=== The task ===
Retype the entries. Match them exactly.

(The data begins)

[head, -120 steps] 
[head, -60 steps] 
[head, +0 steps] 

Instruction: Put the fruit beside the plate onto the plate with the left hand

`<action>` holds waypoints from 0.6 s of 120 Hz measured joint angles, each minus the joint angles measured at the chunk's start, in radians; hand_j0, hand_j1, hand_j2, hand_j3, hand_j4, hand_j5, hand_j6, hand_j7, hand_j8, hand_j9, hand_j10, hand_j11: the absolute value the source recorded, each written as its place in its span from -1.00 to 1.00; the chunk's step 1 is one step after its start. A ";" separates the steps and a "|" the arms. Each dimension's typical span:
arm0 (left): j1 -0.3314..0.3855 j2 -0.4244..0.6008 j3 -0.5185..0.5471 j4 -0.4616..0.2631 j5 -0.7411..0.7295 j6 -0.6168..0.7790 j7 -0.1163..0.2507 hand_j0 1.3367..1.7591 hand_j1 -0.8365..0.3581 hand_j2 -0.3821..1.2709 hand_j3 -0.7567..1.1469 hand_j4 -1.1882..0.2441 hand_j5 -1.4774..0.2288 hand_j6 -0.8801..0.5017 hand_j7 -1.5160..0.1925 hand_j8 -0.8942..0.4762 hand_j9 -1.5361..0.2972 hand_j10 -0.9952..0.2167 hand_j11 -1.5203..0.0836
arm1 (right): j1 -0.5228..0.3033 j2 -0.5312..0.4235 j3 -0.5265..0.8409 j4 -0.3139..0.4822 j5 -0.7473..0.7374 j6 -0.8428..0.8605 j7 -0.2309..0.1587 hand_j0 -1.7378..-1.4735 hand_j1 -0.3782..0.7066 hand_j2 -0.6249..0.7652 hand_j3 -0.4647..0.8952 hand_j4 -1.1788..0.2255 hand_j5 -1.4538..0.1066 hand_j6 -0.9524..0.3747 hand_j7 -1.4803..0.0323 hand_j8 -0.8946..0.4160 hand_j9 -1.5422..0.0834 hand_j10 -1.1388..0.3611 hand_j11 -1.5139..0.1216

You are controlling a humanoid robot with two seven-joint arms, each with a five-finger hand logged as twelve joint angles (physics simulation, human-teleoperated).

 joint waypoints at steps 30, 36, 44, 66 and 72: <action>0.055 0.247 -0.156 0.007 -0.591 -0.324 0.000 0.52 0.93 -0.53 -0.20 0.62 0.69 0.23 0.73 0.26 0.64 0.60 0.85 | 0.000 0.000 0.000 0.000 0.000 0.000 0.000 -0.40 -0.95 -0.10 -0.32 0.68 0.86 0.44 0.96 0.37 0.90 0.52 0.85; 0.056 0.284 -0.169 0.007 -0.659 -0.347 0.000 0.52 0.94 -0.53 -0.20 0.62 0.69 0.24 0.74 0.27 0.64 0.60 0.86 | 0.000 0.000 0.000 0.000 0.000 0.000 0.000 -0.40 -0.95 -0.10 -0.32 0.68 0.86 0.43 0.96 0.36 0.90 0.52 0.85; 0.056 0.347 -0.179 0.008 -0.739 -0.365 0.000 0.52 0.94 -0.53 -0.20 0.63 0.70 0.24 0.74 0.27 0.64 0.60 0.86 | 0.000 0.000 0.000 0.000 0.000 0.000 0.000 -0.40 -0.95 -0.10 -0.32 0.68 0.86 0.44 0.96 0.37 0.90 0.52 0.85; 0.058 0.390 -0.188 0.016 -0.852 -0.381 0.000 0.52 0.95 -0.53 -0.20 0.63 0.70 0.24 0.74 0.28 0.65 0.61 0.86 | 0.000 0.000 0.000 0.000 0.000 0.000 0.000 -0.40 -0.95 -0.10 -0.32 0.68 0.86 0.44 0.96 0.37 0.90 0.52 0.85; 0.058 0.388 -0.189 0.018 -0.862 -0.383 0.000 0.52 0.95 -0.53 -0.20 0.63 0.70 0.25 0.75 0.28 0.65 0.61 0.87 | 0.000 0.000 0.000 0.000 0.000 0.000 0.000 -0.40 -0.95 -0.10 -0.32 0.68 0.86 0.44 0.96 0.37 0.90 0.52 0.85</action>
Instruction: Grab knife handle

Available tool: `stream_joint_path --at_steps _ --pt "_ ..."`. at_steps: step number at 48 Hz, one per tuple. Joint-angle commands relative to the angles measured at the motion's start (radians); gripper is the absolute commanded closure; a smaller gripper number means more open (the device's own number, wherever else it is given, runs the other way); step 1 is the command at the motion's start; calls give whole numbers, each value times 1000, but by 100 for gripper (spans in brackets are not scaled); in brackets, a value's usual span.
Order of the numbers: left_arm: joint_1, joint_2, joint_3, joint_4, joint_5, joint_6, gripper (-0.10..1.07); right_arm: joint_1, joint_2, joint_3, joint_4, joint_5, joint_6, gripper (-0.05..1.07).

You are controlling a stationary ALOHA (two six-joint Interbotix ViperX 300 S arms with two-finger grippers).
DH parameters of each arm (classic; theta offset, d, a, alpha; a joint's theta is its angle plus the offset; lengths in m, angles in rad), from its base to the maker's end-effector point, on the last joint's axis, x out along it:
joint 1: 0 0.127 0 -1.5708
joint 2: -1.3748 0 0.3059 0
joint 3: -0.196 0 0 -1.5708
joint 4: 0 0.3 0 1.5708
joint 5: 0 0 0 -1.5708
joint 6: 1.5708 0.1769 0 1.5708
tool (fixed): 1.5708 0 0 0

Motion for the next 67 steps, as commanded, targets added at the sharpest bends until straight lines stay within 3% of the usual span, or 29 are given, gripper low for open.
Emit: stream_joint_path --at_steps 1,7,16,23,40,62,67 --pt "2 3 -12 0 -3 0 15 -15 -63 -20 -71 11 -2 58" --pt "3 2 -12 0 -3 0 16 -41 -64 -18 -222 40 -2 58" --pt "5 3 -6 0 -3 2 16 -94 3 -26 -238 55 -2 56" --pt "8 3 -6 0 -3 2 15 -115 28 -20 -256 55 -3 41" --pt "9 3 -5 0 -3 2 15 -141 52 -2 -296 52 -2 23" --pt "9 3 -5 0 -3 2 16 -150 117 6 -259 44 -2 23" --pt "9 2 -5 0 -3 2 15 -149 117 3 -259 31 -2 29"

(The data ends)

=== Exercise output ===
[head, -120 steps] 
[head, -60 steps] 
[head, +0 steps] 

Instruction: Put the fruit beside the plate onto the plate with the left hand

`<action>` holds waypoints from 0.6 s of 120 Hz measured joint angles, each minus the joint angles measured at the chunk's start, in radians; hand_j0, hand_j1, hand_j2, hand_j3, hand_j4, hand_j5, hand_j6, hand_j7, hand_j8, hand_j9, hand_j10, hand_j11: the absolute value the source recorded, each written as its place in its span from -1.00 to 1.00; the chunk's step 1 is one step after its start. A ";" separates the steps and a "|" the arms. Each dimension's typical span:
arm0 (left): j1 -0.3314..0.3855 j2 -0.4244..0.6008 j3 -0.5185..0.5471 j4 -0.4616..0.2631 j5 -0.7411..0.7295 j6 -0.6168..0.7790 j7 -0.1163..0.2507 hand_j0 1.3367..1.7591 hand_j1 -0.8365..0.3581 hand_j2 -0.3821..1.2709 hand_j3 -0.7567..1.1469 hand_j4 -1.1882..0.2441 hand_j5 -1.4774..0.2288 hand_j6 -0.8801..0.5017 hand_j7 -1.5160..0.1925 hand_j8 -0.8942..0.4762 hand_j9 -1.5361..0.2972 hand_j10 -0.9952..0.2167 hand_j11 -1.5203..0.0836
arm1 (right): j1 -0.5228..0.3033 j2 -0.5312..0.4235 j3 -0.5265..0.8409 j4 -0.3139..0.4822 j5 -0.7473..0.7374 j6 -0.8428..0.8605 j7 -0.2309..0.1587 hand_j0 -1.7378..-1.4735 hand_j1 -0.3782..0.7066 hand_j2 -0.6249..0.7652 hand_j3 -0.4647..0.8952 hand_j4 -1.1788..0.2255 hand_j5 -1.4538..0.1066 hand_j6 -0.9524..0.3747 hand_j7 -1.4803..0.0323 hand_j8 -0.8946..0.4160 hand_j9 -1.5422..0.0834 hand_j10 -1.1388..0.3611 hand_j11 -1.5139..0.1216

You are controlling a humanoid robot with two seven-joint arms, each with a five-finger hand logged as twelve joint angles (physics simulation, human-teleoperated).

 joint waypoints at steps 30, 36, 44, 66 and 72: <action>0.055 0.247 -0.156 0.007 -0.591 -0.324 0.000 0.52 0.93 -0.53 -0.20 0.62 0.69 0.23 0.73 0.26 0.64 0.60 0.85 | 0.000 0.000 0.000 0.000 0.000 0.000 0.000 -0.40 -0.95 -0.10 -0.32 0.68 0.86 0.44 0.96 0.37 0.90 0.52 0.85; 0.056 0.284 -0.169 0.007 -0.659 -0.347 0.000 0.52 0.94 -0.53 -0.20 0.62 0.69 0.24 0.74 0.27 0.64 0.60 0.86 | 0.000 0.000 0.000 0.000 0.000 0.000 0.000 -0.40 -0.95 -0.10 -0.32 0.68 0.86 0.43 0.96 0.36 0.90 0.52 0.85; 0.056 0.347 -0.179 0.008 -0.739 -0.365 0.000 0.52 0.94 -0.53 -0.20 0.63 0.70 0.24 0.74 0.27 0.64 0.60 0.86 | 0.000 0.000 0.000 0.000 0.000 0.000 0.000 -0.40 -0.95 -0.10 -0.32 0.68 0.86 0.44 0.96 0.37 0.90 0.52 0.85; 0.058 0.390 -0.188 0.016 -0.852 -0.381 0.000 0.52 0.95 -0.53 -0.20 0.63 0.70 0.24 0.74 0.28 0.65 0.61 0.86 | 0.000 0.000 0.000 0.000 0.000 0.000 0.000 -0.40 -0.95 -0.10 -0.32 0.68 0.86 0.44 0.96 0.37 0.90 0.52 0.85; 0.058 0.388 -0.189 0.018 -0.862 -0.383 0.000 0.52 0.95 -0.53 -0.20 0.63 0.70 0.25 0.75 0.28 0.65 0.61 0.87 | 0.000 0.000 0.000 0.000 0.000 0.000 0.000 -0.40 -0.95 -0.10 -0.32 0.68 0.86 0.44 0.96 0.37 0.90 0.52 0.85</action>
Instruction: Grab knife handle

Available tool: `stream_joint_path --at_steps _ --pt "_ ..."`. at_steps: step number at 48 Hz, one per tuple. Joint-angle commands relative to the angles measured at the motion's start (radians); gripper is the absolute commanded closure; a smaller gripper number means more open (the device's own number, wherever else it is given, runs the other way); step 1 is the command at the motion's start; calls give whole numbers, each value times 1000, but by 100 for gripper (spans in brackets are not scaled); in brackets, a value's usual span.
Order of the numbers: left_arm: joint_1, joint_2, joint_3, joint_4, joint_5, joint_6, gripper (-0.10..1.07); right_arm: joint_1, joint_2, joint_3, joint_4, joint_5, joint_6, gripper (-0.05..1.07).

You are controlling a stationary ALOHA (two six-joint Interbotix ViperX 300 S arms with two-finger grippers).
DH parameters of each arm (classic; theta offset, d, a, alpha; a joint's theta is its angle plus the offset; lengths in m, angles in rad), from its base to the maker's end-effector point, on the last joint's axis, x out along it:
joint 1: 0 0.127 0 -1.5708
joint 2: -1.3748 0 0.3059 0
joint 3: -0.196 0 0 -1.5708
joint 4: 0 0.3 0 1.5708
joint 5: 0 0 0 -1.5708
joint 6: 1.5708 0.1769 0 1.5708
tool (fixed): 1.5708 0 0 0

Motion for the next 67 steps, as commanded, targets added at the sharpest bends until straight lines stay within 3% of the usual span, or 29 are given, gripper low for open.
Emit: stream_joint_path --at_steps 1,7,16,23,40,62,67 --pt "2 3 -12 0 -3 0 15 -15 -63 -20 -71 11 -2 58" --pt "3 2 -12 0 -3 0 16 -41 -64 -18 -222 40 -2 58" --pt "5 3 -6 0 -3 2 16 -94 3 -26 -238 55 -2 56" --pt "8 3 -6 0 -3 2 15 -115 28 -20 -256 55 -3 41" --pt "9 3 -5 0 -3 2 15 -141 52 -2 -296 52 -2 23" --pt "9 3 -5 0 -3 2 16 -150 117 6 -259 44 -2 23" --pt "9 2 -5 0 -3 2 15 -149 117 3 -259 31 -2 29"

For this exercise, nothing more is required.